跳转至

StarCure: Achieving Resilient and Performance-Guaranteed Routing in Space-Terrestrial Integrated Networks

(1) 论文背景与问题

  • 背景: 空地一体化网络 (STINs) 由低轨 (LEO) 卫星组成, 运行在频繁变化且容易发生故障的太空环境中
  • 挑战:

    • 高动态性: 卫星高速运动导致拓扑结构频繁变化 (如链路通断)
    • 故障多发: 面临太空碎片碰撞, 辐射等环境风险, 以及小型卫星自身的高故障率
  • 现有方案局限:

    • 反应式路由 (Reactive): 在故障发生后重新计算, 收敛慢, 导致网络连通性差
    • 主动式路由 (Proactive): 预先计算备份路由, 但由于 STINs 的故障场景极其庞大, 导致计算和存储开销过大, 难以实际应用

(2) 核心解决方案: STARCURE

论文提出了一种名为 STARCURE 的新型弹性路由机制, 旨在实现快速恢复并保证低延迟, 高带宽的服务能力. 它主要包含两个关键技术:

  • 拓扑稳定模型 (Topology-Stabilizing Model, TSM):

    • 核心思想: 通过引入 "逻辑拓扑" 的概念, 消除拓扑的不确定性
    • 实现方式:
      • 将由故障 (无论是可预测的卫星运动还是突发的链路中断) 引起的拓扑变化, 转化为稳定逻辑拓扑上的流量变化
      • 例如, 将链路中断视为该链路上的突发流量占满了带宽
  • 自适应混合路由方案 (Adaptive Hybrid Routing Scheme):

    • Basic Routing: 针对可预测的故障 (如周期性的卫星运动), 利用约束优化器在离线阶段预计算路由表, 保证全局性能最优
    • Protection Routing: 针对不可预测的突发故障, 采用基于位置的快速重路由策略, 利用局部信息迅速恢复连接, 直到基础路由完成重新计算

Introduction

Thanks to emerging innovations in the aerospace industry, in the past few years we have witnessed the rapid evolution and deployment of satellite Internet constellations (SIC) in low earth orbits (LEO), such as SpaceX’s Starlink [1] and Amazon Project Kuiper [2]. Such broadband constellations facilitate the construction of space-terrestrial integrated networks (STINs), regarded as an important direction of the next generation of Internet, promising to realize pervasive, high-throughput, lowlatency network services for terrestrial customers [3], [4], [5].
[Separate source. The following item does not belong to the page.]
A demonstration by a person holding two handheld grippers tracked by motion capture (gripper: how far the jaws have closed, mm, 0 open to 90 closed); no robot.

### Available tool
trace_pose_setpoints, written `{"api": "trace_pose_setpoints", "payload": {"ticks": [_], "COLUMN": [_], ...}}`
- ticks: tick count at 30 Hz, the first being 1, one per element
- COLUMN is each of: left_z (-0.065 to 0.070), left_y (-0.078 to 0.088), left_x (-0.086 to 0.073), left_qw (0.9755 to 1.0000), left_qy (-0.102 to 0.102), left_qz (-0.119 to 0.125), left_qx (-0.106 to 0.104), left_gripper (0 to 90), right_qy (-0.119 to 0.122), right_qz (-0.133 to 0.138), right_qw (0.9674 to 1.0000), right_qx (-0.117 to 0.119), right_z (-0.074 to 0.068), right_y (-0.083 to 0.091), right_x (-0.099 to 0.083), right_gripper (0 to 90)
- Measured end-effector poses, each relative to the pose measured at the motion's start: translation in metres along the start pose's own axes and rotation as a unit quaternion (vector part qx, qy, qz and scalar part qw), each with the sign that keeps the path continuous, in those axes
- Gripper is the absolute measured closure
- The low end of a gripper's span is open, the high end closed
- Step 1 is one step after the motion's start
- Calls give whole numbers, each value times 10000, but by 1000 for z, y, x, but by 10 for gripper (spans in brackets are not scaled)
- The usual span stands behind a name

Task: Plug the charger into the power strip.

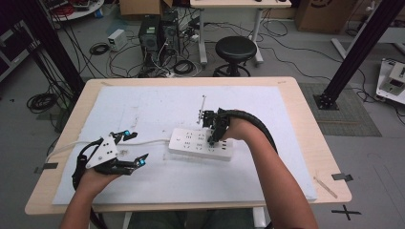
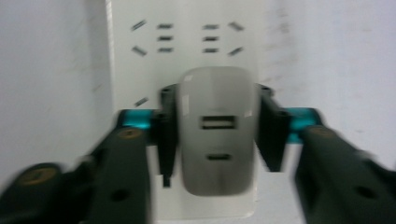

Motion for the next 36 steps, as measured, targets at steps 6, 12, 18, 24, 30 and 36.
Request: {"api": "trace_pose_setpoints", "payload": {"ticks": [6,12,18,24,30,36], "left_z": [-3,-6,-11,-14,-16,-20], "left_y": [-5,-9,-9,-10,-10,-12], "left_x": [7,16,22,26,27,29], "left_qw": [10000,9998,9995,9993,9992,9991], "left_qy": [-43,-110,-80,-49,-48,7], "left_qz": [33,62,130,194,166,219], "left_qx": [-56,-182,-281,-302,-349,-362], "left_gripper": [238,238,238,238,238,238], "right_qy": [-377,-776,-931,-1092,-1383,-1594], "right_qz": [837,1614,2099,2563,3159,3617], "right_qw": [9958,9838,9732,9604,9386,9185], "right_qx": [15,35,-123,-84,-25,-72], "right_z": [0,-2,-11,-17,-21,-30], "right_y": [24,40,52,65,68,68], "right_x": [-10,-26,-38,-50,-75,-100], "right_gripper": [385,320,259,216,211,205]}}
Point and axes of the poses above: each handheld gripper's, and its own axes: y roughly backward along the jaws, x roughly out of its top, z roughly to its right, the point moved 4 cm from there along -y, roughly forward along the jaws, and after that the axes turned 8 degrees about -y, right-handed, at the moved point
Towards the goals above, network routing plays a critical role in the service quality of STINs, since it not only determines the reachability between any two communication ends in the network, but also affects the achievable network performance perceived by customers. Ideally, a STIN routing mechanism is expected to simultaneously: (i) maintain high network reachability for geo-distributed customers during any period of operation; and (ii) provide low latency and high throughput paths for delivering various Internet traffic over the STIN.

However, due to a series of unique characteristics of LEO satellites, achieving highly available and performant routing is still challenging in STINs. First, the backbone network of a STIN is exposed in outer space, suffering from risks such as debris collisions [6], [7] and radiation hazards [8] etc. Second, LEO satellites are constantly moving at a high velocity in their orbits, and such continuous dynamics can lead to frequent inter-visibility changes and link disruptions. Finally, emerging mega-constellations are constructed by shorter-lifespan small satellites, which significantly reduce the production cost, but are inherently more brittle and prone to failures [9]. All factors above can result in node or link failures in a STIN. How should STIN service providers cope with various network failures effectively in such a failure-prone, intermittent environment?

Today’s widely deployed Internet routing protocols, such as OSPF and ISIS, deal with failures in a reactive manner, relying on global link state advertisements to discover network topology changes and compute correct routing tables. However, reactive solutions have to experience a convergence period jeopardizing routing stability. Since network failures occur frequently and constantly in STINs, directly applying such reactive solutions could lead to incessant routing convergence, resulting in very poor network reachability in STINs.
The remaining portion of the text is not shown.